Five core principles for the underpinning data infrastructure include; that:

  1. Trusted data is essential to our digital future.
    Accurate, trustworthy data that informs action is essential to decision-makers across society, industry and government. It helps derisk decisions, accelerates new solutions to market and enables transparent monitoring against targets. 
  2. Access to data must be open
    Data must be made discoverable and accessible to those who need it.  To unlock public and private sector benefits, the ability to effectively share data (using Open or Shared licenses) across sectors is essential. It includes both the real economy and the financial economy. Data must be machine-readable, and have open metadata to enable its discovery.

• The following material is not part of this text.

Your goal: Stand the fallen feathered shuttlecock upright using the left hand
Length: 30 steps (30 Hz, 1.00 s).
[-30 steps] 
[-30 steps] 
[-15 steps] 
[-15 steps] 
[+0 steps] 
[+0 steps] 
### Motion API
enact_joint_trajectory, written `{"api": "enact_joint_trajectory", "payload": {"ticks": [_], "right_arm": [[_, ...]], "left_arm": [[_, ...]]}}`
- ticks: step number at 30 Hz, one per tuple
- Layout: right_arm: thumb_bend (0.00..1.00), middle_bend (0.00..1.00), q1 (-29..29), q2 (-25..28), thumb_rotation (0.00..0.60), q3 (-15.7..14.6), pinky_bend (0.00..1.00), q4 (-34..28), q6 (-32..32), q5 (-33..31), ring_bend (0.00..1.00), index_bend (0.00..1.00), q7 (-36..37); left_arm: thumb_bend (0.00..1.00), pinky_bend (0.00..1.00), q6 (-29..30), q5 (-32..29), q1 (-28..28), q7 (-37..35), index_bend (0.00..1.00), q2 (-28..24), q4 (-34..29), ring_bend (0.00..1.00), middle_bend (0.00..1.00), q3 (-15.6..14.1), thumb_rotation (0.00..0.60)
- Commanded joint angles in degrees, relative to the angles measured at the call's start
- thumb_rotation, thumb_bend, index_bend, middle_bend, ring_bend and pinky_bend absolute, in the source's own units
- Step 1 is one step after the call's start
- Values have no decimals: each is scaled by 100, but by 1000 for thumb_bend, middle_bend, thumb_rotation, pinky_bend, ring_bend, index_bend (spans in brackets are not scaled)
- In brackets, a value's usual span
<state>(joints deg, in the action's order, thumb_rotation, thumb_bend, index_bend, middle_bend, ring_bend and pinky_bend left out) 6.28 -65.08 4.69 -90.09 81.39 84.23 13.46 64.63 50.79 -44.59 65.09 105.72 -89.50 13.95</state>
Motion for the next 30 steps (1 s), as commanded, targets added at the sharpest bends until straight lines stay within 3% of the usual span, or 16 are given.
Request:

  3. Rules for data sharing should address public and private sector needs
    To enable access to data, the definition of the rules used to share it requires participation from diverse actors. Robust policies and standards can also support assurance and audit. Data owners need to be able to control who can access it in a manner that addresses commercial, legal and regulatory requirements.
  4. Data infrastructure must be governed openly and independently
    To maintain an open market, data infrastructure must include public and private sector actors in its design, implementation and enforcement. A market-neutral body is a preferred approach to developing such data infrastructure and will include remits of data governance, policy, licensing, technical and operational principles. This infrastructure needs to be developed, and iterated upon, at a pace that is relevant to the urgency of the issues being tackled. Both its processes, and outputs related to its implementation, should be openly licenced.
  5. Data infrastructure requires mandates for engagement
    To close data gaps as rapidly as possible and address the public interest, Governments and regulators should define rules for access to specific data, mandate participation and drive adoption. Similarly, industry initiatives can define rules for specific industry benefit, and act as catalysts to adoption. Common policies and open standards must create mandates for machine-readable data, data access processes, access control and mechanisms for enforcement that unlock data flow.